WHAT IS BEING ASKED:
Omitting the images, transcribe the records below exactly as they stand.

* * * * *

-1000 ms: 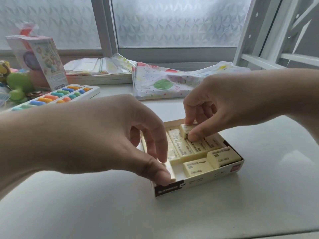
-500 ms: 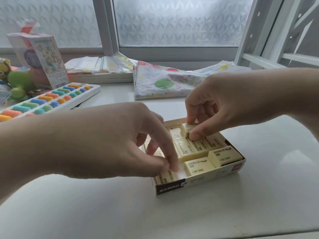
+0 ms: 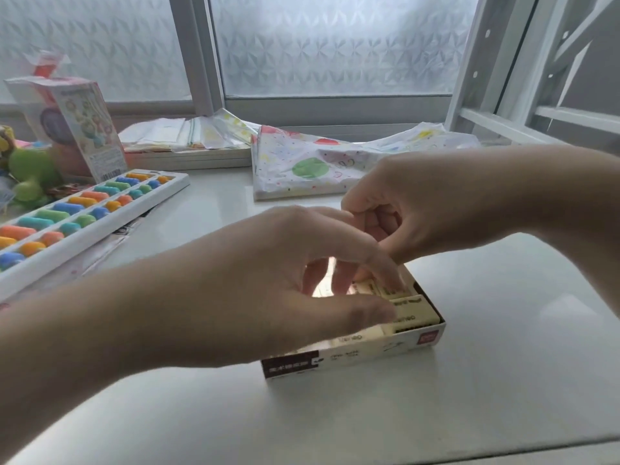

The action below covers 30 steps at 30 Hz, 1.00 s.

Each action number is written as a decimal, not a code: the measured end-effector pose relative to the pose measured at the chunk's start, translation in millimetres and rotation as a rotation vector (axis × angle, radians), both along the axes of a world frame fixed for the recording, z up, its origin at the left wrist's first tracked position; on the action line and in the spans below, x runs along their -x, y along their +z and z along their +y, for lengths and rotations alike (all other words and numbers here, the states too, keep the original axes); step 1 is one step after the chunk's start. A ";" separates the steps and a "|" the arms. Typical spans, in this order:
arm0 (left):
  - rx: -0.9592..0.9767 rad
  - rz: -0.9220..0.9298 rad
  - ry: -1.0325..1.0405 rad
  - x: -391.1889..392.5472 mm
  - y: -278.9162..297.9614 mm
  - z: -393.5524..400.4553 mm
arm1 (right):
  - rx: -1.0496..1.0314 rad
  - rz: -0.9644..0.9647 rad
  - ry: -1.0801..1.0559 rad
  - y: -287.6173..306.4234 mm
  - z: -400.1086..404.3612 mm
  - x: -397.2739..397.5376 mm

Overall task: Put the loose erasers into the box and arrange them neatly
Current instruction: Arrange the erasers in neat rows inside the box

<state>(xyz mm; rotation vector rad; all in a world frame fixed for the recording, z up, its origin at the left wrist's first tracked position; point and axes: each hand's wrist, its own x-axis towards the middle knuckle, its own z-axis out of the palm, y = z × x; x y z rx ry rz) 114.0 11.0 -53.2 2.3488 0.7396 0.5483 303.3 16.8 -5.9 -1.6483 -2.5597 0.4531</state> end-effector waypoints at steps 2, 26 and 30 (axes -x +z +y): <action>-0.036 0.026 -0.037 -6.8 0.3 -4.1 | -0.030 -0.023 0.011 -0.3 0.4 -0.3; -0.197 0.246 0.264 30.6 32.6 23.0 | -0.046 -0.030 0.020 0.3 1.9 -2.8; -0.413 0.270 0.178 35.7 31.2 23.3 | -0.026 -0.034 0.018 0.7 2.3 -1.8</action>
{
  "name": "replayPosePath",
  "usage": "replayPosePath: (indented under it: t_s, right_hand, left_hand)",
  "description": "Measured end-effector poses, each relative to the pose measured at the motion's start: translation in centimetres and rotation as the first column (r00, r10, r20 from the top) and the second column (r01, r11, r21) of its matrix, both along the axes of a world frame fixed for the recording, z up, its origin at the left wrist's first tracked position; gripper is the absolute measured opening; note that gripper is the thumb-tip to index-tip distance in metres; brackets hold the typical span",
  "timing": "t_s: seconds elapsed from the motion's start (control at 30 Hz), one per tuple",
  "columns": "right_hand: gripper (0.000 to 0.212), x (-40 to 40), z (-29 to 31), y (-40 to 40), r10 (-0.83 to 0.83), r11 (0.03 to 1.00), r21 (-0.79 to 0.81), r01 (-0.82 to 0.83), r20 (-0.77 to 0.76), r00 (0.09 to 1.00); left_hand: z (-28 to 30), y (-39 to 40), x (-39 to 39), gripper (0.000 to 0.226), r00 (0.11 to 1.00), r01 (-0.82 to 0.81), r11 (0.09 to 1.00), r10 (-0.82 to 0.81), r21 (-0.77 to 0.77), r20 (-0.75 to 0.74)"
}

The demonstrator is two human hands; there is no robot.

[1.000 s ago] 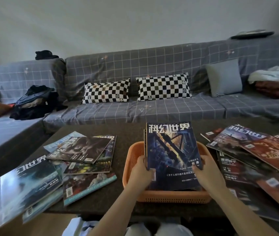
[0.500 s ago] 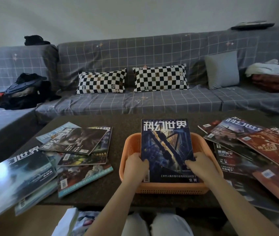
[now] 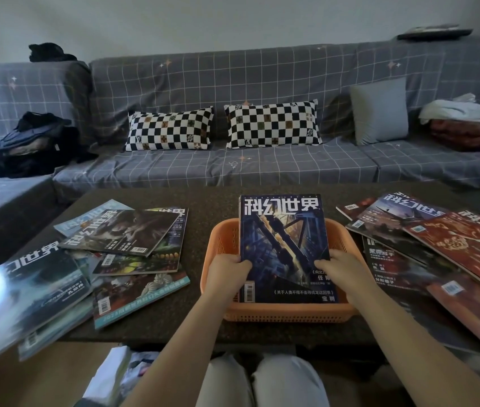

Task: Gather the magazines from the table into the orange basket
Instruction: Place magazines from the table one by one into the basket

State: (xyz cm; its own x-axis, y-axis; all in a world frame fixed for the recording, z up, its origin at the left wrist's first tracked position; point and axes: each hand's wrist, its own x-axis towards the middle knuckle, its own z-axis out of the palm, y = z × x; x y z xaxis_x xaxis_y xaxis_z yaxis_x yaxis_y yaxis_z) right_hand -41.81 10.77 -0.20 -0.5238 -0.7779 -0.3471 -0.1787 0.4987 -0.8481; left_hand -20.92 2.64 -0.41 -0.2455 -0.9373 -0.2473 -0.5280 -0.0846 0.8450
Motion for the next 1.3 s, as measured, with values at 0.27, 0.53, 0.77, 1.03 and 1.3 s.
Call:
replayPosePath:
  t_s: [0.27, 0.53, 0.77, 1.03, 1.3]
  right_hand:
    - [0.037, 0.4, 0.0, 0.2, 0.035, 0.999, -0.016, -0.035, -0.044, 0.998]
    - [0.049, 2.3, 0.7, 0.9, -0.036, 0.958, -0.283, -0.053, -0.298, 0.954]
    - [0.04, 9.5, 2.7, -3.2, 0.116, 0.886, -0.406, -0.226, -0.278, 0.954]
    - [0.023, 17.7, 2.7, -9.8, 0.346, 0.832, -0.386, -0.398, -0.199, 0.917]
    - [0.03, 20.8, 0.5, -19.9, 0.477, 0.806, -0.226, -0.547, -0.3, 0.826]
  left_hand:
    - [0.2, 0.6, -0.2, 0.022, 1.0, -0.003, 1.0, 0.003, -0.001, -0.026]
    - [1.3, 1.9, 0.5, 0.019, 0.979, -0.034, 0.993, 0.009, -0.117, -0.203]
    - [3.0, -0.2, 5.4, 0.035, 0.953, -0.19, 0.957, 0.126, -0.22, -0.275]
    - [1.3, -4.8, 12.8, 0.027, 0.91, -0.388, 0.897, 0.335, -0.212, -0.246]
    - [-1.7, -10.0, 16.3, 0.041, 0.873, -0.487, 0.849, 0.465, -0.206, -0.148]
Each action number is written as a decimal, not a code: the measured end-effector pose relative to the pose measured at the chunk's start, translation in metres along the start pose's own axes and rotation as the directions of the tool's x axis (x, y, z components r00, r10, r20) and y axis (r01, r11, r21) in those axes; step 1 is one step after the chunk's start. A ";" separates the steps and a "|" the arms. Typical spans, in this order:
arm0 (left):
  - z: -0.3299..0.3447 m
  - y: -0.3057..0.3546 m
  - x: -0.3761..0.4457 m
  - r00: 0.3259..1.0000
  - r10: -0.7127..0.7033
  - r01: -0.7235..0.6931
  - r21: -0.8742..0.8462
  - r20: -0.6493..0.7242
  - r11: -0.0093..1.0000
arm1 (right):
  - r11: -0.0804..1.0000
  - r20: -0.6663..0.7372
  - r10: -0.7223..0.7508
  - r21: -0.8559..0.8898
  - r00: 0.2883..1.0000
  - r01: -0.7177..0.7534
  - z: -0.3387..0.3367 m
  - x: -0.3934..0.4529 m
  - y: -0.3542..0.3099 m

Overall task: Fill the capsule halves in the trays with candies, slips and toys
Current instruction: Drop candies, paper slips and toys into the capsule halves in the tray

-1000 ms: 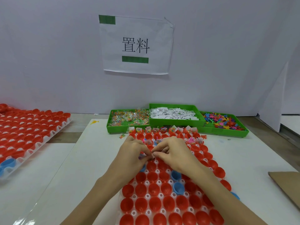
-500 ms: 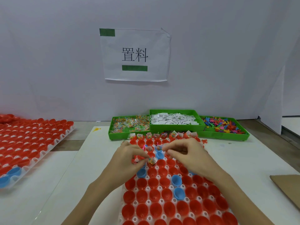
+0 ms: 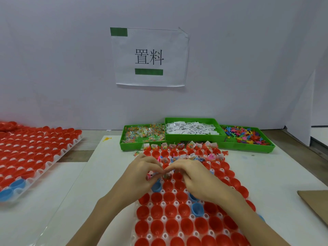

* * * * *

EXERCISE RESPONSE:
-1000 ms: 
-500 ms: 
+0 ms: 

The action below covers 30 steps at 30 Hz, 1.00 s.

Each action number is written as a decimal, not a code: the measured end-effector pose relative to the pose measured at the chunk's start, translation in millimetres and rotation as a rotation vector (axis × angle, radians), both along the axes of a world frame fixed for the recording, z up, its origin at the left wrist's first tracked position; on the action line and in the spans below, x runs along their -x, y along their +z and z along their +y, for lengths and rotations alike (all other words and numbers here, the states too, keep the original axes); step 1 is one step after the chunk's start. A ";" separates the steps and a "|" the arms. Typical spans, in this order:
arm0 (left):
  - rx: -0.9592..0.9767 rad
  - rz: -0.9220..0.9298 rad
  - ry: -1.0325..1.0405 rad
  - x: -391.1889..392.5472 mm
  - y: -278.9162..297.9614 mm
  - z: -393.5524..400.4553 mm
arm1 (right):
  - rx: -1.0496..1.0314 rad
  - rz: -0.9644..0.9647 rad
  - ry: -1.0801..1.0559 rad
  - y: -287.6173..306.4234 mm
  - z: -400.1086..404.3612 mm
  - x: -397.2739..397.5376 mm

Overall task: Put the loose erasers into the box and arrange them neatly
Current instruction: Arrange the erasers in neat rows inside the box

<state>(xyz mm; rotation vector rad; all in a world frame fixed for the recording, z up, its origin at the left wrist's first tracked position; point and axes: each hand's wrist, its own x-axis towards the middle knuckle, its own z-axis out of the palm, y = z × x; x y z rx ry rz) 114.0 11.0 -53.2 2.3488 0.7396 0.5483 303.3 16.8 -5.9 -1.6483 -2.5597 0.4531</state> end-effector waypoints at steps 2, 26 and 30 (axes -x +z +y): <action>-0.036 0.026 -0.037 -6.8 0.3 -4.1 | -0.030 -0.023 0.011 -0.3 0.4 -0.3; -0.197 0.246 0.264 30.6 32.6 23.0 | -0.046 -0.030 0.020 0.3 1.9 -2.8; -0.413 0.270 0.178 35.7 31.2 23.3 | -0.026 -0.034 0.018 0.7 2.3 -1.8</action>
{
  "name": "replayPosePath",
  "usage": "replayPosePath: (indented under it: t_s, right_hand, left_hand)",
  "description": "Measured end-effector poses, each relative to the pose measured at the motion's start: translation in centimetres and rotation as the first column (r00, r10, r20 from the top) and the second column (r01, r11, r21) of its matrix, both along the axes of a world frame fixed for the recording, z up, its origin at the left wrist's first tracked position; gripper is the absolute measured opening; note that gripper is the thumb-tip to index-tip distance in metres; brackets hold the typical span",
  "timing": "t_s: seconds elapsed from the motion's start (control at 30 Hz), one per tuple",
  "columns": "right_hand: gripper (0.000 to 0.212), x (-40 to 40), z (-29 to 31), y (-40 to 40), r10 (-0.83 to 0.83), r11 (0.03 to 1.00), r21 (-0.79 to 0.81), r01 (-0.82 to 0.83), r20 (-0.77 to 0.76), r00 (0.09 to 1.00); left_hand: z (-28 to 30), y (-39 to 40), x (-39 to 39), gripper (0.000 to 0.226), r00 (0.11 to 1.00), r01 (-0.82 to 0.81), r11 (0.09 to 1.00), r10 (-0.82 to 0.81), r21 (-0.77 to 0.77), r20 (-0.75 to 0.74)"
}

The demonstrator is two human hands; there is no robot.

[1.000 s ago] 
[0.500 s ago] 
[now] 

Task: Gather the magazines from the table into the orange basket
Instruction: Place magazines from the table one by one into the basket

State: (xyz cm; its own x-axis, y-axis; all in a world frame fixed for the recording, z up, its origin at the left wrist's first tracked position; point and axes: each hand's wrist, its own x-axis towards the middle knuckle, its own z-axis out of the palm, y = z × x; x y z xaxis_x xaxis_y xaxis_z yaxis_x yaxis_y yaxis_z) right_hand -41.81 10.77 -0.20 -0.5238 -0.7779 -0.3471 -0.1787 0.4987 -0.8481; left_hand -20.92 2.64 -0.41 -0.2455 -0.9373 -0.2473 -0.5280 -0.0846 0.8450
Motion for the next 1.3 s, as measured, with values at 0.27, 0.53, 0.77, 1.03 and 1.3 s.
Call:
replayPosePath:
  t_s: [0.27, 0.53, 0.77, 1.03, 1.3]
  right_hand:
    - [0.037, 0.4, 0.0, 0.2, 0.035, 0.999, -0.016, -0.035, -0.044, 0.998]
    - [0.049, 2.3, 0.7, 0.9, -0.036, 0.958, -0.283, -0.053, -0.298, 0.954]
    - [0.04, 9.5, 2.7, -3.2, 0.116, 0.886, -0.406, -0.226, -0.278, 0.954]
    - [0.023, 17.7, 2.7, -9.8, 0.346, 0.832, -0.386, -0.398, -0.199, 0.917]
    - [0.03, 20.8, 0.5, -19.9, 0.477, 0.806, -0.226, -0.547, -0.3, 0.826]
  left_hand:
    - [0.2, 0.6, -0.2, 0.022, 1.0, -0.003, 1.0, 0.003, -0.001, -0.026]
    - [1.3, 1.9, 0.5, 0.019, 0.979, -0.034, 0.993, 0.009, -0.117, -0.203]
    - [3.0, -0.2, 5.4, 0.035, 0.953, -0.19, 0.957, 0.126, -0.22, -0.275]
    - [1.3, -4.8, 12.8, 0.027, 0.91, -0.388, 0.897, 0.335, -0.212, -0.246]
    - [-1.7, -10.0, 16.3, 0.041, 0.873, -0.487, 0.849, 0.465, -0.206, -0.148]
Each action number is written as a decimal, not a code: the measured end-effector pose relative to the pose measured at the chunk's start, translation in metres along the start pose's own axes and rotation as the directions of the tool's x axis (x, y, z components r00, r10, r20) and y axis (r01, r11, r21) in those axes; step 1 is one step after the chunk's start. A ";" separates the steps and a "|" the arms. Typical spans, in this order:
arm0 (left):
  - z: -0.3299..0.3447 m
  - y: -0.3057..0.3546 m
  - x: -0.3761..0.4457 m
  - r00: 0.3259..1.0000
  - r10: -0.7127..0.7033
  - r01: -0.7235..0.6931
  - r21: -0.8742..0.8462
  - r20: -0.6493..0.7242
  - r11: -0.0093..1.0000
arm1 (right):
  - r11: -0.0804..1.0000
  - r20: -0.6663..0.7372
  - r10: -0.7223..0.7508
  - r21: -0.8559..0.8898
  - r00: 0.2883..1.0000
  - r01: -0.7177..0.7534
  - z: -0.3387..0.3367 m
  - x: -0.3934..0.4529 m
  - y: -0.3542..0.3099 m

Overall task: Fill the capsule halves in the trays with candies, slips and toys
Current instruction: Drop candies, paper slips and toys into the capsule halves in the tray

-1000 ms: 
-500 ms: 
+0 ms: 

There is no more to this exercise.